Records from a collection →
- Opening Delimiter -
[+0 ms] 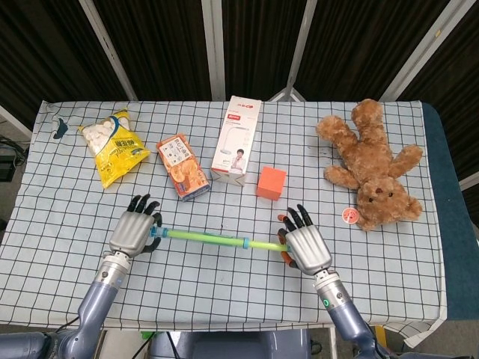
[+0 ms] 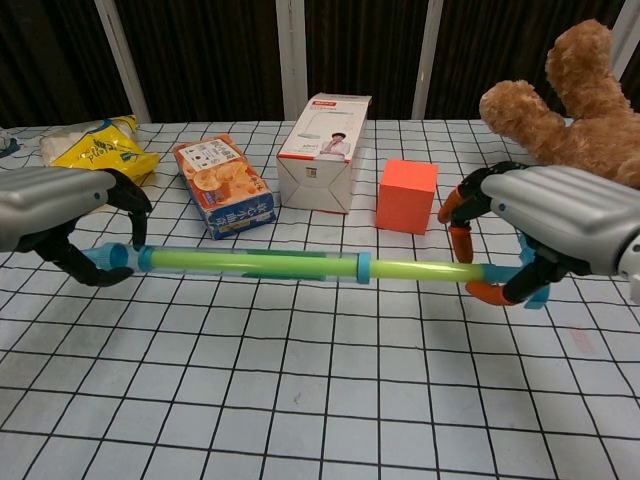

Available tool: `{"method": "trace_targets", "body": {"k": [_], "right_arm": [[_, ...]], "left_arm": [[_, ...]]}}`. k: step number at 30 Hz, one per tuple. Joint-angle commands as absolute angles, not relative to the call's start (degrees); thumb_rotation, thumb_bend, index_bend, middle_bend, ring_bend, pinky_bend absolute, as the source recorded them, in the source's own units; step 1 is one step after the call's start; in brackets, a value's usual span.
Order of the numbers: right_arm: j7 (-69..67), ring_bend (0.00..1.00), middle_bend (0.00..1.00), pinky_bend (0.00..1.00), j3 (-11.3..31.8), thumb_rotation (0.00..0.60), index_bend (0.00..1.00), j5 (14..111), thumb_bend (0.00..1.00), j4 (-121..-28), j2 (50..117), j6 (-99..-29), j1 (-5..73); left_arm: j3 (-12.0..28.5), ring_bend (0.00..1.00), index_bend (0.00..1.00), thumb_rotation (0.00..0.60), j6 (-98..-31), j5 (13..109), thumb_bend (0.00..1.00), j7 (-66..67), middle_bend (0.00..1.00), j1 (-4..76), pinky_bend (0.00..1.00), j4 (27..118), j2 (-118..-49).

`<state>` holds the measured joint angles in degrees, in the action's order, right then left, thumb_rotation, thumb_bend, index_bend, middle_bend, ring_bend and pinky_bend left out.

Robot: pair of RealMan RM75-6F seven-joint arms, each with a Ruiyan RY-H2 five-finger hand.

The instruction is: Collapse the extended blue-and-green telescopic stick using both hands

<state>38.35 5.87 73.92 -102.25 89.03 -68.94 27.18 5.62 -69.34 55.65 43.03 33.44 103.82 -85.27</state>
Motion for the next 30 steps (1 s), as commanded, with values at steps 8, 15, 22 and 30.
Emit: {"method": "trace_targets", "body": {"k": [8, 15, 22, 30], "right_arm": [[39.7, 0.11, 0.25, 0.0, 6.4, 0.6, 0.66, 72.1, 0.41, -101.1, 90.7, -68.7, 28.0], [40.0, 0.11, 0.25, 0.0, 6.5, 0.6, 0.66, 71.5, 0.41, -100.9, 91.3, -68.8, 28.3], [40.2, 0.11, 0.25, 0.0, 6.5, 0.6, 0.66, 71.3, 0.41, -101.2, 91.5, -69.0, 28.4], [40.1, 0.11, 0.25, 0.0, 6.4, 0.6, 0.66, 70.9, 0.41, -101.4, 91.2, -69.4, 28.4]], "left_arm": [[5.3, 0.0, 0.54, 0.6, -69.2, 55.9, 0.51, 42.3, 0.16, 33.6, 0.0, 104.3, -85.4], [5.0, 0.0, 0.54, 0.6, -69.2, 55.9, 0.51, 42.2, 0.16, 33.8, 0.0, 104.7, -85.6], [4.8, 0.0, 0.54, 0.6, -69.3, 55.9, 0.51, 42.3, 0.16, 34.0, 0.0, 104.9, -86.0], [4.6, 0.0, 0.54, 0.6, -69.7, 56.2, 0.5, 41.9, 0.15, 34.0, 0.0, 105.3, -86.4]]}}
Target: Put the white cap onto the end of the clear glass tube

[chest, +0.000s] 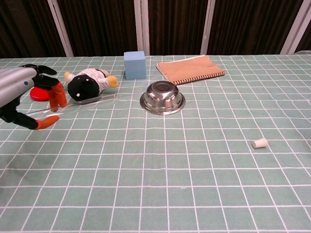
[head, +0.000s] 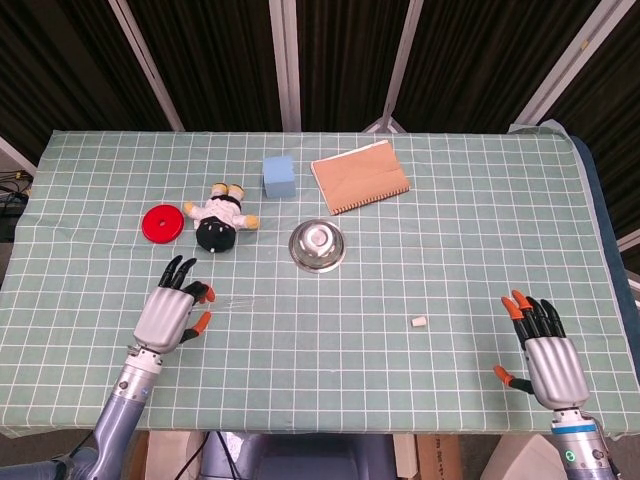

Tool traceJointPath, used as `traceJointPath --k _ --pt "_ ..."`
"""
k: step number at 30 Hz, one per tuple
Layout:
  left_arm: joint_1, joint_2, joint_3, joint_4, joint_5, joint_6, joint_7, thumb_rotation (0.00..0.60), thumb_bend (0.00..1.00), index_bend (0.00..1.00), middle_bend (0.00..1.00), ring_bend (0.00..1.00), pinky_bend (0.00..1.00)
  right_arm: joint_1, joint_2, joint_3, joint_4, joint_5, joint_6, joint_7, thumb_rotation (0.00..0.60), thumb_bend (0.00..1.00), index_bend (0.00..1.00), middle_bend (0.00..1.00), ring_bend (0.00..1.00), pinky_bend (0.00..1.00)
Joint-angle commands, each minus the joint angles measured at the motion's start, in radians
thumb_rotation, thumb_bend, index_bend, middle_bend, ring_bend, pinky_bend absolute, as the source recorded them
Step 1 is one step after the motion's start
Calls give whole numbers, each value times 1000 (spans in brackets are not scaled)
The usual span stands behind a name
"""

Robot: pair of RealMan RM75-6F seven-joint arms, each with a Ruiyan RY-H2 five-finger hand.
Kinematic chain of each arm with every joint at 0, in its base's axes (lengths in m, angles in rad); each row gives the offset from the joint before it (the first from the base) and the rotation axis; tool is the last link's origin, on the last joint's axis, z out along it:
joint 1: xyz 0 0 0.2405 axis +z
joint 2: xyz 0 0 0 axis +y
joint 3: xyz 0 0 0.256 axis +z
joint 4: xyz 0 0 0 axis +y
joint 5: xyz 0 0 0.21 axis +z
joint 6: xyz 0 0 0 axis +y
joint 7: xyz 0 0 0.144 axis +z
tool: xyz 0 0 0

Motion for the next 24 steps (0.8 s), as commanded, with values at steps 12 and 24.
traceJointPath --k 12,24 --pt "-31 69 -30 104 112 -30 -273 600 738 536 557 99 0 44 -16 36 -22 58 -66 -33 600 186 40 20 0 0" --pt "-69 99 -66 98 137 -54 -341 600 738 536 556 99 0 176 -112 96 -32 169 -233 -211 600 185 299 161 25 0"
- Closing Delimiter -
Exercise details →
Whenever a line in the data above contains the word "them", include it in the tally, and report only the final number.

Answer for the task →
2